The greater number of these old Scandinavian bachelors are a quiet type who must be poked and whipped before they can be made to speak, but the odd one will be burdened with an excess of energy and a sore need for female company, and this was evidently such a one. Without so much as a word of encouragement from me, he gave an account of the major events of his life, including the cracked skull he suffered from falling “arse over tea kettle” while shoe-skating on the frozen mud-puddles of Tenasillahe Island; events of the Great Flood of '92, in which he hooked and landed an entire house filled with all its possessions as it floated by him on the river; and the heartbreaking accidental death of his dog Frazer, a brown-and-white spaniel which he had unknowingly rolled over with the wheels of his own wagon.

These stories might have been entertaining if he'd had the knack for telling them, but he was the sort to argue with himself over every
small detail—
It was We'nsdee the ninth, no, musta bean the tenth, no, I's right the first time, was the ninth, morning of the ninth, or shortly after I'd had m' lunch
—and as a result I lost patience the longer he kept at it, and became flat-out surly in my responses. It could be that rough treatment is wasted on a man of his good nature, for he wore on at a deliberate pace, emptying his sack of stories, and presently I gave up listening. While the old Swede prattled, I began to get our ducks in a row.

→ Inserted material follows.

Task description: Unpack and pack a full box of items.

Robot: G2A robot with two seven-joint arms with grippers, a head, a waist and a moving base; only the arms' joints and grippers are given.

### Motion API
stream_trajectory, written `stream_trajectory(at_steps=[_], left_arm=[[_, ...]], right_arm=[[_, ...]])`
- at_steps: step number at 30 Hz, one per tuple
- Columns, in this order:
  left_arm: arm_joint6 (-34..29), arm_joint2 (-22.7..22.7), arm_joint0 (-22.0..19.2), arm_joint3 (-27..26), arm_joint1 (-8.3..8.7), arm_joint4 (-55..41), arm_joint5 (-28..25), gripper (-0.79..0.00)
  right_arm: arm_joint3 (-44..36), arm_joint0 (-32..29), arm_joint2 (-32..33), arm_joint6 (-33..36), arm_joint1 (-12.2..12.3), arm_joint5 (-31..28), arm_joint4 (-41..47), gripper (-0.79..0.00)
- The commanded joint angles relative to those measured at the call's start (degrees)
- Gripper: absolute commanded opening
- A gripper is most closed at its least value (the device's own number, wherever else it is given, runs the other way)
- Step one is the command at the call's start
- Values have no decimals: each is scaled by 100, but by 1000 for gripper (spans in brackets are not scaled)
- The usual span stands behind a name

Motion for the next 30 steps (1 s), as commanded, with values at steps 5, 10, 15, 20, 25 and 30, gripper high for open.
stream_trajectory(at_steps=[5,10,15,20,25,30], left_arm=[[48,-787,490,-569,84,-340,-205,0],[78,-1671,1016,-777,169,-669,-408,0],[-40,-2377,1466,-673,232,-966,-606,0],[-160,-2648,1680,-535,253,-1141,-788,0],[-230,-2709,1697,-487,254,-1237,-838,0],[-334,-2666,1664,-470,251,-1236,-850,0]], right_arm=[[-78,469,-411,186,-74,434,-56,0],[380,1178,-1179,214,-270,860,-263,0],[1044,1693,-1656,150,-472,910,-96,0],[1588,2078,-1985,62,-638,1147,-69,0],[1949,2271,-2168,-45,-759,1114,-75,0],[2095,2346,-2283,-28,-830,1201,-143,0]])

My experience of traveling is an odd mare's nest: I have twice crossed over the nation, and have a passing familiarity with the Capitol Building in Washington, and the Metropolitan Opera House in the city of New York, but on the other hand, after nearly thirty years' acquaintance with the logging and fishing country of the lower Columbia, I never have been in Yacolt, indeed few places in the state of Washington aside from the Skamokawa environs, and few in Oregon save Astoria and Portland and the steamer landings between them. Howsomever, every mill town resembles every other, and getting into the backwoods requires a private understanding of bad roads rather more than anything else.

The
Telephone
will deliver us to the foot of Alder Street, city of Portland, where we must then hire a cab to the train yard and get onto a lumber train bound over the bridge and through the woods to Yacolt. This will be the easy part, for the trains run three or four times a day in and out of every booming log town, bringing down the logs and trailing a Daylight car for the millmen and loggers, timber cruisers, and the occasional wife or mother; we are likely to gain Florence's doorstep by lunch.

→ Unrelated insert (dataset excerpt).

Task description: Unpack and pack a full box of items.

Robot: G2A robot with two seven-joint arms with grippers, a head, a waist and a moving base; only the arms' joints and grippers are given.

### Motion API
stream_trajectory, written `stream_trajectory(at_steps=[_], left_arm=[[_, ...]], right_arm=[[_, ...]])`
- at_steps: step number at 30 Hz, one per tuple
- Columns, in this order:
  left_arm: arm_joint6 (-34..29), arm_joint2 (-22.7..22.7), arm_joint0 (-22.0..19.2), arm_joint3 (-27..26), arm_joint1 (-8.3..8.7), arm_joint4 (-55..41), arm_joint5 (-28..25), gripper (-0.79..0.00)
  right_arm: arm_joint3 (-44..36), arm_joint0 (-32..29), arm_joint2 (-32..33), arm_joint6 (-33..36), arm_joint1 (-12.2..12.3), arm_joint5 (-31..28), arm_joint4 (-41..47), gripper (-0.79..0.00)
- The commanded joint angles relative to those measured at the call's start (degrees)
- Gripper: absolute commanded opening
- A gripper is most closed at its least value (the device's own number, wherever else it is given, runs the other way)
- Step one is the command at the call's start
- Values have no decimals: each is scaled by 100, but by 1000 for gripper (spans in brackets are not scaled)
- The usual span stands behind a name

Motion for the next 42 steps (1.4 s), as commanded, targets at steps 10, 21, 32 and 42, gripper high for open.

Beyond Yacolt, the way is less clear. They will have laid track out into the timber and built camps at the ends of the spurs, a great pinwheel of industry and destruction, and one or another of those rails will bring me more or less in the direction of Homer's camp at Canyon Creek. From there I shall have to try to catch a ride with a millman supplied of mule or horse; and failing that, I must walk. In either case, I've every expectation of deep ruts and mud holes, narrow embankments, and wicked steep climbs. These backwoods camps are notorious for their remoteness.

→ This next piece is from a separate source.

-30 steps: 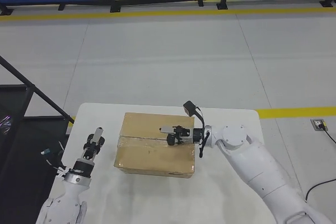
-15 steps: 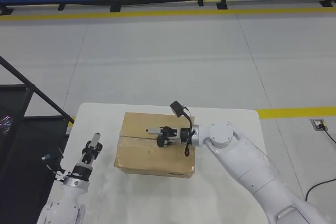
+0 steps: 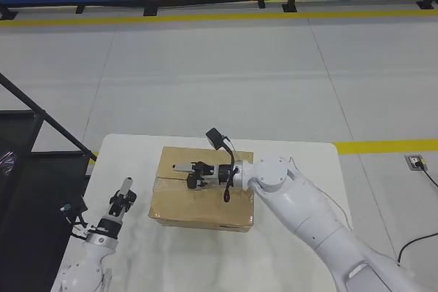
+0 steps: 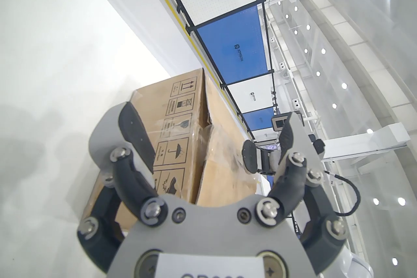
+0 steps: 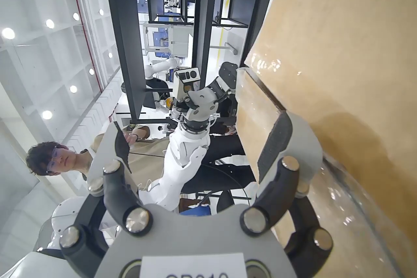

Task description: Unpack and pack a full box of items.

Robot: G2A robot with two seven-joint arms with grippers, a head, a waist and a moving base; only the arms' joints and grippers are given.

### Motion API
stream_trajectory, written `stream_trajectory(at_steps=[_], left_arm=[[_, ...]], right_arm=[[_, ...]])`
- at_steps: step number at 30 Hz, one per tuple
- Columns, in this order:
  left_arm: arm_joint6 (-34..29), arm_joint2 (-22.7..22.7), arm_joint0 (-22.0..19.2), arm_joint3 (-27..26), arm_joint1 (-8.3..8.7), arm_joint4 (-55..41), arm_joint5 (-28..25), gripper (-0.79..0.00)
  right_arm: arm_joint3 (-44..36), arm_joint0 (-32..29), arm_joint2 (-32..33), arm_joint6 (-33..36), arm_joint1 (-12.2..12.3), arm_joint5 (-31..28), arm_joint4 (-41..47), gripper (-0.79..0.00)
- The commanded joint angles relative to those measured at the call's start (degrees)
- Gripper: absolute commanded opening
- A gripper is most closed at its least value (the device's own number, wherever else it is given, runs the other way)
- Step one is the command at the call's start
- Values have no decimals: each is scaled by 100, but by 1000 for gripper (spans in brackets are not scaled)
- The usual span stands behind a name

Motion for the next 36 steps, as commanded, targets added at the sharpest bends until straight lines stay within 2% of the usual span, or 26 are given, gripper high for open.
stream_trajectory(at_steps=[1,7,15,20,27,36], left_arm=[[28,30,-35,76,-8,-44,-14,0],[79,-13,38,83,-12,-123,-115,0],[60,-54,100,91,-11,-144,-130,0],[54,3,75,107,-20,-130,-130,0],[37,-48,104,149,-19,-210,-195,0],[-7,-35,67,206,-20,-187,-182,0]], right_arm=[[173,101,-161,-17,-149,65,30,0],[884,411,-484,-73,-561,111,61,0],[1293,568,-554,-288,-914,-338,93,0],[1550,622,-701,-684,-1188,-88,-27,0],[2083,704,-668,-341,-1497,-278,227,0],[2551,788,-613,-82,-1714,-542,170,0]])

From the Canyon Creek camp, if the search has not come to a pass by then, I fully mean to make myself part of it. Beyond that is impossible of imagination.

I have not met a man with better feet than mine, but my neck is wobbly and won't take a heavy pack. I have come away from the house with clothes and boots for a tramp, and my purse crammed with soda crackers and cheese, but a full provisioning waits for Yacolt; while the Swede sang on, I exercised my brain with a thoroughly abstemious list of rations. And when at last he cheerfully lifted his cap and sauntered off in search of another feminine audience, I found I had quite recovered my spirits. I have a mind that relishes a plan.